Information shown:

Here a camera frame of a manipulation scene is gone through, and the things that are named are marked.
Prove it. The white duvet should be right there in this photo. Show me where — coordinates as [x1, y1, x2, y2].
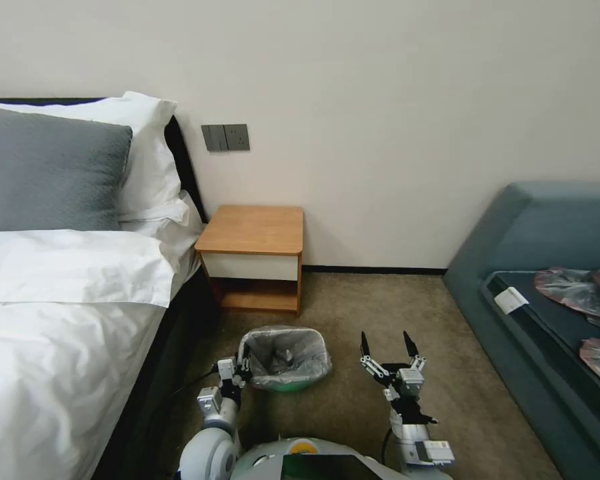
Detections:
[0, 228, 203, 480]

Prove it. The dark sofa seat cushion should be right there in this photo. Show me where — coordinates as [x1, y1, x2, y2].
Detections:
[481, 269, 600, 453]

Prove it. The small trash can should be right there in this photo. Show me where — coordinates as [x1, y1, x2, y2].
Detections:
[238, 325, 333, 393]

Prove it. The teal sofa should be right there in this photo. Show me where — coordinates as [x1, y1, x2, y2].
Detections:
[441, 180, 600, 480]

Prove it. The black headboard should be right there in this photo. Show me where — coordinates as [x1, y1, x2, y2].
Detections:
[0, 97, 210, 227]

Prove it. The white robot front shell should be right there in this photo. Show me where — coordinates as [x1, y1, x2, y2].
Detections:
[233, 436, 407, 480]

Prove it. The translucent grey garbage bag liner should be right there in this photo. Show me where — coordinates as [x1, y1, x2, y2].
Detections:
[238, 325, 333, 391]

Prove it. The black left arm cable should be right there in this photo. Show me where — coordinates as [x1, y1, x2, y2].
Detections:
[167, 365, 222, 402]

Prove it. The white sofa tag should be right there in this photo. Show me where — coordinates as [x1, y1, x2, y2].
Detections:
[494, 286, 529, 315]

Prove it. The flat white pillow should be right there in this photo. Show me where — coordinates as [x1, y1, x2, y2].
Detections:
[117, 189, 205, 273]

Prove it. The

Exercise details: Repeat exactly the lines from the start of the entries down to the line with "Prove it. The teal", keeping both ends but none of the pictures.

Exercise response:
Here a camera frame of a manipulation scene is gone through, and the things that are named are marked.
Prove it. The white duvet should be right there in this photo. Show me where — coordinates as [x1, y1, x2, y2].
Detections:
[0, 228, 203, 480]

Prove it. The dark sofa seat cushion should be right there in this photo. Show me where — coordinates as [x1, y1, x2, y2].
Detections:
[481, 269, 600, 453]

Prove it. The small trash can should be right there in this photo. Show me where — coordinates as [x1, y1, x2, y2].
Detections:
[238, 325, 333, 393]

Prove it. The teal sofa should be right there in this photo. Show me where — coordinates as [x1, y1, x2, y2].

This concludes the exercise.